Garland vows to fight ‘violent extremism’ as attorney general
Merrick Garland, President-elect Joe Biden’s pick for attorney general, pledged to fight violent U.S. extremism on Thursday, the day after a violent mob of Trump supporters overran the Capitol.
Garland, a federal appeals court judge whom former President Obama had tried to install on the Supreme Court, made his first address since Biden announced his selection on Wednesday shortly before the riot on Capitol Hill.
He spoke of the Justice Department’s creation in 1870 during Reconstruction, as the Ku Klux Klan and other white supremacists sought to undermine through terrorism the rights of newly freed slaves.

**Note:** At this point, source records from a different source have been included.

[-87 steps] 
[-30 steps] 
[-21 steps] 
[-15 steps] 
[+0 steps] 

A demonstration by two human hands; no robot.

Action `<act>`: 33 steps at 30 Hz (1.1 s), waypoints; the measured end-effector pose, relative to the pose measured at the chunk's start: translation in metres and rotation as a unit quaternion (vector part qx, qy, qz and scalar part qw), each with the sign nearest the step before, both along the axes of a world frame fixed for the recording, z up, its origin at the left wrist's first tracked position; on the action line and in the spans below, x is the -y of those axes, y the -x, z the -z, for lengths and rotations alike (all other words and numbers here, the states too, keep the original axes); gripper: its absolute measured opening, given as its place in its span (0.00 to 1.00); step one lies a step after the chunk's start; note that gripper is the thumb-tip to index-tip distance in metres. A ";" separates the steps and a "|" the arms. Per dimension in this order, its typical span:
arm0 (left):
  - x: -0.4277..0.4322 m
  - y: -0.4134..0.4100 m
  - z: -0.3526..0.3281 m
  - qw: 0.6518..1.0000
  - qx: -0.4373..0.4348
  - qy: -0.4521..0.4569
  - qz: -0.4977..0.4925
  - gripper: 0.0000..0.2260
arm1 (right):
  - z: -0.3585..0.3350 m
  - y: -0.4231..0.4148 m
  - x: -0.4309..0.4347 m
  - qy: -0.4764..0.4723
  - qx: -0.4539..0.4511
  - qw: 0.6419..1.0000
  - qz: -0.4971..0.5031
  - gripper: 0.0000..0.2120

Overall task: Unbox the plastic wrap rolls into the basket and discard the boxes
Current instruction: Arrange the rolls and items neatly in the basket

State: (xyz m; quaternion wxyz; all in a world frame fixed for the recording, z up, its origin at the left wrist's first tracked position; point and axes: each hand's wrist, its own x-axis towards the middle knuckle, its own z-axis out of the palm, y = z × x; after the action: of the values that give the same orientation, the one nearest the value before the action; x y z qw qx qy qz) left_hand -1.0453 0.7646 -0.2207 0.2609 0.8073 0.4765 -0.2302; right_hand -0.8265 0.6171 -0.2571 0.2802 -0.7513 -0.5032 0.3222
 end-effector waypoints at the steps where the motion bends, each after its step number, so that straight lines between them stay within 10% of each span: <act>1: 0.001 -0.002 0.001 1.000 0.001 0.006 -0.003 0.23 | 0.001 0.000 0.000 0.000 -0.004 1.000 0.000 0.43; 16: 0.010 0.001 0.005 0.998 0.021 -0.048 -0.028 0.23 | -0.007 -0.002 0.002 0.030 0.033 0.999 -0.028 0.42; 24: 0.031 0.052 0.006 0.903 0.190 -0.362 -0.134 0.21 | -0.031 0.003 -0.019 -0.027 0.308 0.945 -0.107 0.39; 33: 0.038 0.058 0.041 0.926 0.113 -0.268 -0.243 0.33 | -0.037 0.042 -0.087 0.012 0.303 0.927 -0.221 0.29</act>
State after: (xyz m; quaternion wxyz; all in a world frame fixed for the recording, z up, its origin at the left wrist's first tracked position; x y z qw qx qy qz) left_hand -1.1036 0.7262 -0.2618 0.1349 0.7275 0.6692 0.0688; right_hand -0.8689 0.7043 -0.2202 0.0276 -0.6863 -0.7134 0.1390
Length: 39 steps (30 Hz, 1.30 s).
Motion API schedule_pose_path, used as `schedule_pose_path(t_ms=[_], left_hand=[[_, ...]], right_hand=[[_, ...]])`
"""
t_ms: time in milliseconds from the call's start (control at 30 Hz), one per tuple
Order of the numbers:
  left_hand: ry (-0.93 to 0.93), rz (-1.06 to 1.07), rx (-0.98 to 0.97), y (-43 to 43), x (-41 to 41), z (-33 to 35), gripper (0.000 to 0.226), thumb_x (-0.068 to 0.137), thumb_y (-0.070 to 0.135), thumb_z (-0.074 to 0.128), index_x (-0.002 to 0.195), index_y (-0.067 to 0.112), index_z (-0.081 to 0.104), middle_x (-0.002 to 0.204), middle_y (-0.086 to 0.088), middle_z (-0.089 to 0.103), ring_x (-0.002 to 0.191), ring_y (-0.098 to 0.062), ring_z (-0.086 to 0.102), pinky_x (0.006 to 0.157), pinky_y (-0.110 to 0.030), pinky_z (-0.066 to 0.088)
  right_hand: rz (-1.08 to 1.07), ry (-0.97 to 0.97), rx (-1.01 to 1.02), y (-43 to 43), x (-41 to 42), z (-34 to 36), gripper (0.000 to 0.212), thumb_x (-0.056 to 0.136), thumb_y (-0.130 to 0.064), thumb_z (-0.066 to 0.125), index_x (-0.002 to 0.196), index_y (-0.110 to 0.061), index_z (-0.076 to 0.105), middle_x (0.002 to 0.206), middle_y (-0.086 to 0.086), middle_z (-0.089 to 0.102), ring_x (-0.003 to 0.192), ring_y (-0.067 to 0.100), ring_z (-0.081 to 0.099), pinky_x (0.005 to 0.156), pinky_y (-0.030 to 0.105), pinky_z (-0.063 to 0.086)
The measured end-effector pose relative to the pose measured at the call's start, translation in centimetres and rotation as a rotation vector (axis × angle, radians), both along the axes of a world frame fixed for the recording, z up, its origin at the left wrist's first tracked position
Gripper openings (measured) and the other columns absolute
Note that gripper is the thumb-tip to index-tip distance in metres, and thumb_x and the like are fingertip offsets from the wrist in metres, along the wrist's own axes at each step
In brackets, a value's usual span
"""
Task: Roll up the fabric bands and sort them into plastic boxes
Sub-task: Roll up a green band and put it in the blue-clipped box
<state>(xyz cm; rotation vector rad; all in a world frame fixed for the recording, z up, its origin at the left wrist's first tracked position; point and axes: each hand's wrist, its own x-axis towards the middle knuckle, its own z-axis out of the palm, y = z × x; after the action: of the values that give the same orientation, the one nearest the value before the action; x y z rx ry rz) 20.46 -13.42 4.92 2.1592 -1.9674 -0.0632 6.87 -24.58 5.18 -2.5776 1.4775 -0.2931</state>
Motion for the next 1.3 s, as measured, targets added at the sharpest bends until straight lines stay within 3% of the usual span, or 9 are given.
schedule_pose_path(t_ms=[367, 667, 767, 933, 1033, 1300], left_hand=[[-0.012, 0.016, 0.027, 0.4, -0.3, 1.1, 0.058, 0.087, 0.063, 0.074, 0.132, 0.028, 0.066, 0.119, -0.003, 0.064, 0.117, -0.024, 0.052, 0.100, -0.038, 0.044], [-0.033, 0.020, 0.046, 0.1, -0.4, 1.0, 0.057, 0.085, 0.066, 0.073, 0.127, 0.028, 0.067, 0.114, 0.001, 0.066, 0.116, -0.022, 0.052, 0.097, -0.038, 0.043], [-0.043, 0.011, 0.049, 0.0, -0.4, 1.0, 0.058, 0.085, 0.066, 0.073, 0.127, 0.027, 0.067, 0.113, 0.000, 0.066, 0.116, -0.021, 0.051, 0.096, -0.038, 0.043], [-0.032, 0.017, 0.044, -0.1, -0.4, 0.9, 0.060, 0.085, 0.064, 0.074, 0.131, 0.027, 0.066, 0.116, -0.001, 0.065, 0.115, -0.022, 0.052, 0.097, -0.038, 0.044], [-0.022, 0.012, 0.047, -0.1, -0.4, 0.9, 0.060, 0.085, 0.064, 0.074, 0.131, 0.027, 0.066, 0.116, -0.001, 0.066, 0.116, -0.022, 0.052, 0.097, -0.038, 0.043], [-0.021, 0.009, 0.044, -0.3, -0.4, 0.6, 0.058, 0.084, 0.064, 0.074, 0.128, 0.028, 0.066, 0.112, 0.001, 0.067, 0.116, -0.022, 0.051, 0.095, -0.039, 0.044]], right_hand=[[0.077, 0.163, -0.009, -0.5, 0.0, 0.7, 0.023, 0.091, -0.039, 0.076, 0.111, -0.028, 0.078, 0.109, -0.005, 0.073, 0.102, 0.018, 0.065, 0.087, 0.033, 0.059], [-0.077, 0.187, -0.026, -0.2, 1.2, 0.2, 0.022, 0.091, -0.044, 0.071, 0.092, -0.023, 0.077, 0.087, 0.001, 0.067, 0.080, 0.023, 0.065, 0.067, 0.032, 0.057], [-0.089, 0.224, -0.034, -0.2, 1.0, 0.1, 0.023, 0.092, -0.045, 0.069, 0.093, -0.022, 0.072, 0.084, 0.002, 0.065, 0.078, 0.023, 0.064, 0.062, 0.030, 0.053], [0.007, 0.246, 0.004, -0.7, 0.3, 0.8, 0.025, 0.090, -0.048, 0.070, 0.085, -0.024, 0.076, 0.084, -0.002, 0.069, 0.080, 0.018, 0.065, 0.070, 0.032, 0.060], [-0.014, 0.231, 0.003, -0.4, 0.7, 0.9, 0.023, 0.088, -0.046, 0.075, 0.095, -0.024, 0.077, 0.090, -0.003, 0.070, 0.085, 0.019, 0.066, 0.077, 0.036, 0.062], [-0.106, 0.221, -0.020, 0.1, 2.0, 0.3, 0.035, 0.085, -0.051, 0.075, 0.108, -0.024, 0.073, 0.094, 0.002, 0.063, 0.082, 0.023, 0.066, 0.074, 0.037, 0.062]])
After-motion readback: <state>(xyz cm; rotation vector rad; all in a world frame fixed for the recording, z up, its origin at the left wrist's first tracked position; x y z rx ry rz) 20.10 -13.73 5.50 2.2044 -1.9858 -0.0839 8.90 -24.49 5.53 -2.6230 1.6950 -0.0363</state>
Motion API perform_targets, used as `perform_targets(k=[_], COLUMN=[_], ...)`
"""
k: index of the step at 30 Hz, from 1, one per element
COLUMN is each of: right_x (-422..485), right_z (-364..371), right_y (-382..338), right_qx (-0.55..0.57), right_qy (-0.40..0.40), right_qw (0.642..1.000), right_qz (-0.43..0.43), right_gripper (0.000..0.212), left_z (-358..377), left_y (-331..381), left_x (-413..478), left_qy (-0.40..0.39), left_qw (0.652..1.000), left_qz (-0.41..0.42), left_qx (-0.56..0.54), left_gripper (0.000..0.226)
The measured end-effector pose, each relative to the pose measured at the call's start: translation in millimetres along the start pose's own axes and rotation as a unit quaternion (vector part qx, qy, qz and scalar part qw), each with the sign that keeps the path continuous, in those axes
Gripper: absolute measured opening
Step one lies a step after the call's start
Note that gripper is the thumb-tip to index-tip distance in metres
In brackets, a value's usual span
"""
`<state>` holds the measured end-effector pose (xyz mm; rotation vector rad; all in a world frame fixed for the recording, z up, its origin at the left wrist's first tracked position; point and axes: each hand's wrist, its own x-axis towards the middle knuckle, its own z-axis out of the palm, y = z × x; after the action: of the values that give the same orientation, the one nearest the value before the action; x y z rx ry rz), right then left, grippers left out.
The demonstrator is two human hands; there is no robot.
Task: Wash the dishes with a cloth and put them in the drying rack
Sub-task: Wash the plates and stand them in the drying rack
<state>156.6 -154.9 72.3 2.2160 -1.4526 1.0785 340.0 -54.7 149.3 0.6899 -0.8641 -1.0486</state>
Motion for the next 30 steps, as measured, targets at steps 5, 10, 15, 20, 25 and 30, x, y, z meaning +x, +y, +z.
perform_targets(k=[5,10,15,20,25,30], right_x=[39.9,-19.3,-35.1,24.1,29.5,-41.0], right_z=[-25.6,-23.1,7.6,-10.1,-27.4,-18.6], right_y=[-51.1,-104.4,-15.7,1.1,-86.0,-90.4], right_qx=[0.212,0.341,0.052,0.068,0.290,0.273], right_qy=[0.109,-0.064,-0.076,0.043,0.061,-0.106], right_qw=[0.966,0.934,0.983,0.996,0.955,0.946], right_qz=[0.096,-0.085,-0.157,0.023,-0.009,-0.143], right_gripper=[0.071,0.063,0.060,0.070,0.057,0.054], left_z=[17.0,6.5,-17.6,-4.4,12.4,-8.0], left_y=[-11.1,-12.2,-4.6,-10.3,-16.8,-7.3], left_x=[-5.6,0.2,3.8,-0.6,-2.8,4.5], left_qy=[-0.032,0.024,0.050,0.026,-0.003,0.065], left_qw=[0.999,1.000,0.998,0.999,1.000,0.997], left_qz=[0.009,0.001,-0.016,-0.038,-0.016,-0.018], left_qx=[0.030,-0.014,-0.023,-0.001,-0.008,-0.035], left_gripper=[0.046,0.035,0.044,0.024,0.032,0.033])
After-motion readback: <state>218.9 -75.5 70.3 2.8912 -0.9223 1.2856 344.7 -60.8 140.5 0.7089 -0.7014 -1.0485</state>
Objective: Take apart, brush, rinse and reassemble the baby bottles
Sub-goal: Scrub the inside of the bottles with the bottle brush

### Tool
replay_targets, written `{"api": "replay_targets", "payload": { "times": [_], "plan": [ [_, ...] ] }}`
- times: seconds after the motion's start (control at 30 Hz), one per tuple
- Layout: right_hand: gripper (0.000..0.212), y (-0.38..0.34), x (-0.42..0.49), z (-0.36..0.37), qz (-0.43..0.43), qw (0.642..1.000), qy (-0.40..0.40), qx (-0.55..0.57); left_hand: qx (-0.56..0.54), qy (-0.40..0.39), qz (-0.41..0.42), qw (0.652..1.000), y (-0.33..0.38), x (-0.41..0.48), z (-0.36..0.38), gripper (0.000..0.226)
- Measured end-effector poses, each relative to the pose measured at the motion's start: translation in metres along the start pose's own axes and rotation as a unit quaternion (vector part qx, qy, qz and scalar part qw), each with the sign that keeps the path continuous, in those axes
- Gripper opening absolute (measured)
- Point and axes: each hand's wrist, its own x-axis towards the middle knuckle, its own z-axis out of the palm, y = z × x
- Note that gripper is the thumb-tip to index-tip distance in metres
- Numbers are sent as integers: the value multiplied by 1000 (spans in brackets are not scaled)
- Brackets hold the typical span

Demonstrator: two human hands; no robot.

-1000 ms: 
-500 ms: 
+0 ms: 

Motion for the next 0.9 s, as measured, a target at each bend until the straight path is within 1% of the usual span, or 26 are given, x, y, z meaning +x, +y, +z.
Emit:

“These principles ensuring the rule of law and making the promise of equal justice under law real are the great principles under which the Department of Justice was founded and for which it must always stand,” Garland said at an event in Wilmington, Del., alongside Biden. “They echo today in the priorities that lie before us, from ensuring racial equity in our justice system to meeting the evolving threat of violent extremism. If confirmed, those are the principles to which I will be devoted as attorney general.”
Biden and other Democratic leaders have expressed outrage following the storming of the Capitol, which left four people dead, including one who was fatally shot by police. Biden joined criticism of the law enforcement response to the riot on Wednesday, which failed to keep the mob out of the Capitol as Congress was preparing to certify his Electoral College victory.
“No one can tell me that if it had been a group of Black Lives Matter protesting yesterday — they would have been treated very, very differently than the mob of thugs that stormed the Capitol,” Biden said as he was introducing Garland. “We all know that’s true. And it’s unacceptable. Totally unacceptable.”
Biden said he chose Garland in an effort “to fully restore trust in the rule of law and equal justice under the law” following President Trump’s tenure, and he believes there will not be a repeat of the judge’s failed Supreme Court nomination process. In 2016, Senate Republicans refused even to consider confirming Garland during Obama’s last year in office.
“I fully expect from the discussions I’ve had that he will receive a fair hearing and a swift confirmation,” Biden said.